APPELLATE COUNSEL WAS CONSTITUTIONALLY INEFFECTIVE WHEN HE FAILED TO RAISE THE ISSUE OF WHETHER THE TRIAL COURT ERRED TO THE PREJUDICE OF THE APPELLANT BY INSTRUCTING THE JURY ON THE OFFENSE OF SEXUAL BATTERY.

{¶ 11} Defendant argues that since sexual battery is not a lesser included offense of rape, his appellate counsel in Hutchins I was ineffective because he never argued that the trial court erred when it instructed the jury that sexual battery was a lesser included offense of rape.

{¶ 12} "On a criminal appeal as of right, [a defendant] is entitled to effective assistance of appellate counsel, who must exercise reasonable professional judgment in presenting the appeal." State v. Watson (1991), 61 Ohio St.3d 1, 572 N.E.2d 97; Evitts v. Lucey (1985), 469 U.S. 387, 83 L.Ed.2d 821, 105 S.Ct. 830. In determining whether a defendant has received the effective assistance of appellate counsel, the same standards set forth in Strickland v. Washington (1984), 466 U.S. 668, 80 L.Ed.2d 674, 104 S.Ct. 2052, for determining a claim of ineffectiveness of trial counsel apply. Watson, supra, at 16.

{¶ 13} The "benchmark for judging any claim of ineffectiveness must be whether counsel's conduct so undermined the proper functioning of the adversarial process that the trial cannot be relied on as having produced a just result." Strickland, at 686.

{¶ 14} Following Strickland, the Ohio Supreme Court crafted a similar test for determining claims for ineffective assistance of counsel:

2. Counsel's performance will not be deemed ineffective unless and until counsel's performance is proved to have fallen below an objective standard of reasonable representation and, in addition, prejudice arises from counsel's performance. (Citations omitted.)

3. To show that a defendant has been prejudiced by counsel's deficient performance, the defendant must prove that there exists a reasonable probability that, were it not for counsel's errors, the result of the trial would have been different.

State v. Bradley (1989), 42 Ohio St.3d 136, 538 N.E.2d 373, paragraphs two and three of the syllabus. Ultimately, "the question is whether there is a reasonable probability that, absent the errors, the factfinder would have had a reasonable doubt respecting guilt." Strickland, supra, at 694 and 695.

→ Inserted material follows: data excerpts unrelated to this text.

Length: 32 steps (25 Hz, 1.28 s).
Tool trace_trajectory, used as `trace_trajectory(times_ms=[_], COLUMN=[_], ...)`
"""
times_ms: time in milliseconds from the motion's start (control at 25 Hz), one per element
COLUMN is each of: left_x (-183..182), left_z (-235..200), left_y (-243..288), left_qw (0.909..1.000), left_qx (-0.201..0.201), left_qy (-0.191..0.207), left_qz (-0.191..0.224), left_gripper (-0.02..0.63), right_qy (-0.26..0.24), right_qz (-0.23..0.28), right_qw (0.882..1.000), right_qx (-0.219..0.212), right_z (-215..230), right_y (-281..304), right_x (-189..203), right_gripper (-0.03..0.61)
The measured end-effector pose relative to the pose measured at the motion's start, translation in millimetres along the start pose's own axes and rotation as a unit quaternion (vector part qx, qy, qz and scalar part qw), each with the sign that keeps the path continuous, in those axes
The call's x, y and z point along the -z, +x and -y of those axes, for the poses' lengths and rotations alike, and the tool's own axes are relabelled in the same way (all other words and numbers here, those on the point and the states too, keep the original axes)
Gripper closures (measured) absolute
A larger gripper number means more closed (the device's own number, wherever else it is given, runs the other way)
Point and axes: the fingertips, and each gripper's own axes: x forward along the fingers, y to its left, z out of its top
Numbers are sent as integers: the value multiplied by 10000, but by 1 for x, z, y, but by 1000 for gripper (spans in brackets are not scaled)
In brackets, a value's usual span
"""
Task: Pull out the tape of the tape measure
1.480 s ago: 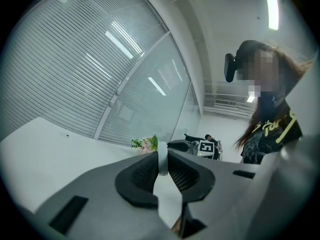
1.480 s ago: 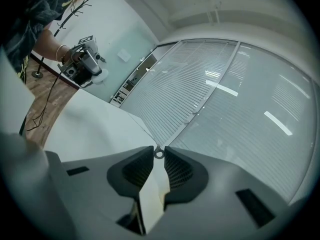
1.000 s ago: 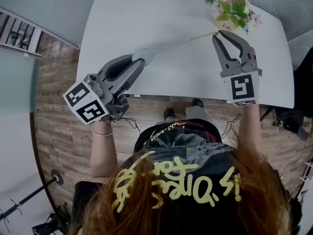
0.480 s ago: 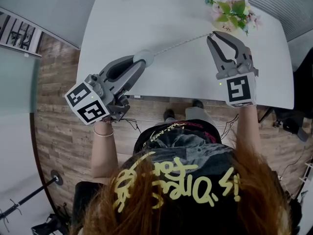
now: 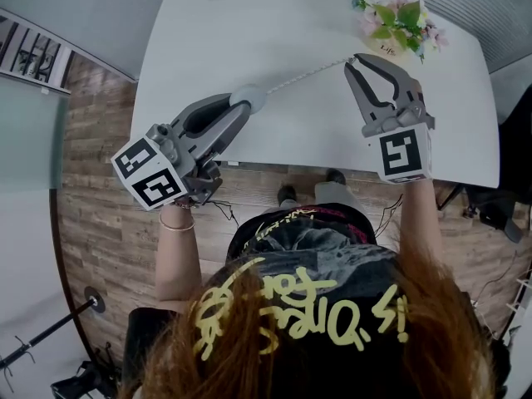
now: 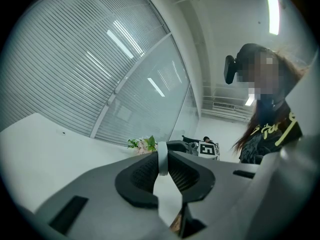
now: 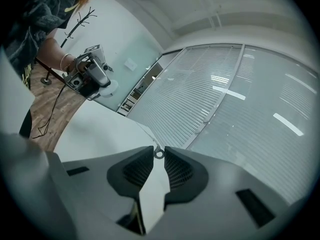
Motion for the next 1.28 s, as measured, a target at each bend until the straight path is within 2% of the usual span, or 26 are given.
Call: trace_trajectory(times_ms=[200,760,1280], left_x=[0,-1,0], left_z=[0,-1,-1], left_y=[0,1,2], left_qw=[10000,10000,10000], left_qx=[-18,-61,11], left_qy=[-24,-42,-73], left_qz=[17,-3,-52], left_gripper=[557,557,557], right_qy=[49,-82,-96], right_qz=[-175,104,83], right_qw=[9998,9993,9988], right_qx=[-81,-340,-472], right_z=[-5,-22,-32], right_y=[1,9,11], right_x=[-3,-19,-31], right_gripper=[508,508,508])
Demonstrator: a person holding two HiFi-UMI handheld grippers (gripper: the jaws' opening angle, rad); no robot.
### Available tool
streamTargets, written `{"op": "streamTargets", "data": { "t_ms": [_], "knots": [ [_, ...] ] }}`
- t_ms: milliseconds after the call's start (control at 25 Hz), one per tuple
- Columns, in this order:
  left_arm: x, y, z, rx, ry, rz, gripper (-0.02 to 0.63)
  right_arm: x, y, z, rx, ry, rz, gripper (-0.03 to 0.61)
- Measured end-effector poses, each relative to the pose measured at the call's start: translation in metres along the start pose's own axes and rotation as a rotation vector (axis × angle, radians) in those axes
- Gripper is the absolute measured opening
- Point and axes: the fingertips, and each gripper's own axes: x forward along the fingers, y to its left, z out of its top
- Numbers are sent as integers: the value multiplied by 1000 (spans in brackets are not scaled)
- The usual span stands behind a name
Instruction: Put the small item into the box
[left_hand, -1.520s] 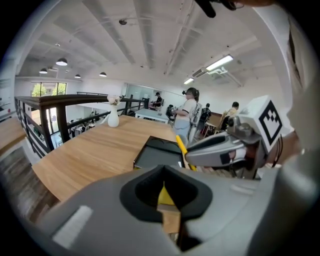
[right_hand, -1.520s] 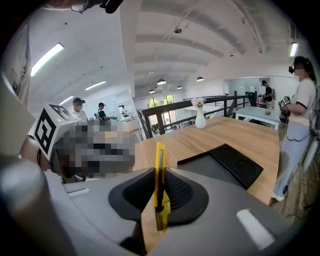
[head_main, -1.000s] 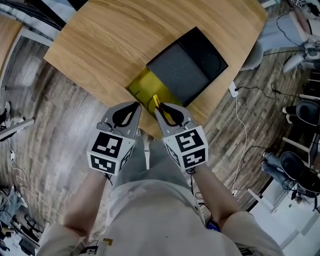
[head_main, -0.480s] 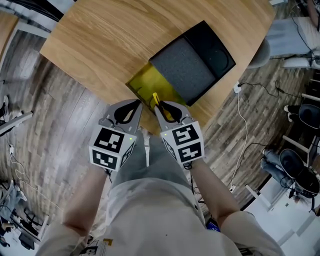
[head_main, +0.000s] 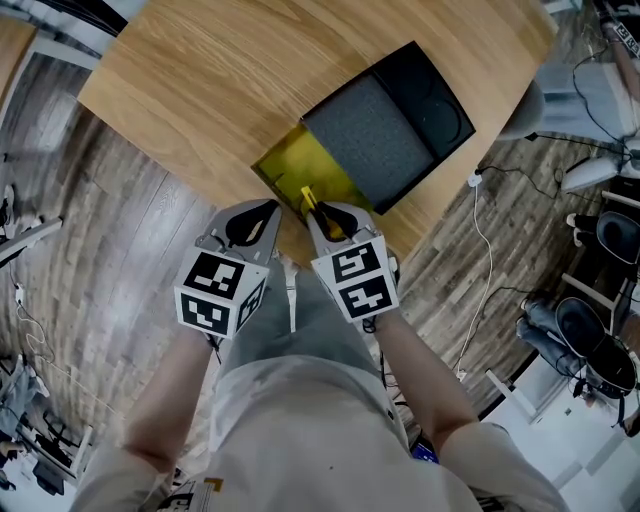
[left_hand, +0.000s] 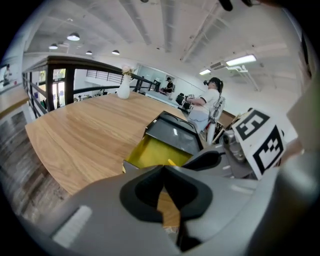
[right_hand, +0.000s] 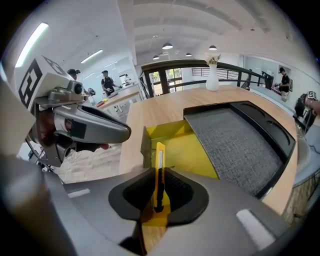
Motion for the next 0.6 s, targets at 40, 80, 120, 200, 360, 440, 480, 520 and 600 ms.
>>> {"op": "streamTargets", "data": {
  "t_ms": [40,80,120,200,360,440,480,520,600],
  "knots": [
    [0,1,0,-23,-1,-4,3,1,0,0,-5,7,1,58],
    [1,2,0,-30,-1,-2,3,2,0,0,-10,12,2,60],
    [1,3,0,-18,2,6,3,3,0,1,-14,17,4,60],
    [1,4,-1,23,12,22,3,3,1,1,-18,23,8,60],
    [-2,0,-3,4,14,14,3,1,3,-6,-17,65,12,61],
    [-3,2,-6,-14,17,19,3,1,2,-14,-24,96,3,58],
    [-4,3,-8,-18,21,24,3,1,1,-17,-30,110,-3,55],
    [-4,4,-10,-20,24,29,3,2,-1,-20,-32,120,-7,57],
    [-6,5,-13,-21,26,35,3,1,-2,-23,-20,128,-7,61]
  ]
}}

{¶ 15} In the instant appeal, because defendant did not object to the instruction on sexual battery in the trial court, he has waived all but plain error. State v. Barnes, 94 Ohio St.3d 21, 2002-Ohio-68, 759 N.E.2d 1240. In Barnes, the Ohio Supreme Court defined "plain error" as follows:

Under Crim.R. 52(B), "plain errors or defects affecting substantial rights may be noticed although they were not brought to the attention of the court." By its very terms, the rule places three limitations on a reviewing court's decision to correct an error despite the absence of a timely objection at trial. First, there must be an error, i.e., a deviation from a legal rule. State v. Hill (2001), 92 Ohio St.3d 191, 200, 749 N.E.2d 274, 283 (observing that the "first condition to be met in noticing plain error is that there must be error"), citing United States v. Olano (1993), 507 U.S. 725, 732, 113 S.Ct. 1770, 1776, 123 L.Ed.2d 508, 518 (interpreting Crim.R. 52[B]'s identical federal counterpart, Fed.R.Crim.P. 52[b]). Second, the error must be plain. To be "plain" within the meaning of Crim.R. 52(B), an error must be an "obvious" defect in the trial proceedings. State v. Sanders (2001), 92 Ohio St.3d 245, 257, 750 N.E.2d 90, 111, citing State v. Keith (1997), 79 Ohio St.3d 514, 518, 684 N.E.2d 47, 54; see, also, Olano, 507 U.S. at 734, 113 S.Ct. at 1777, 123 L.Ed.2d at 519 (a plain error under Fed.R.Crim.P. 52[b] is "`clear' or, equivalently, `obvious'" under current law). Third, the error must have affected "substantial rights." We have interpreted this aspect of the rule to mean that the trial court's error must have affected the outcome of the trial.

Id., at ¶ 27.

{¶ 16} Following Strickland, we must now determine whether defendant's appellate counsel in Hutchins I was ineffective for failing to argue that the trial court's sexual battery instruction was error.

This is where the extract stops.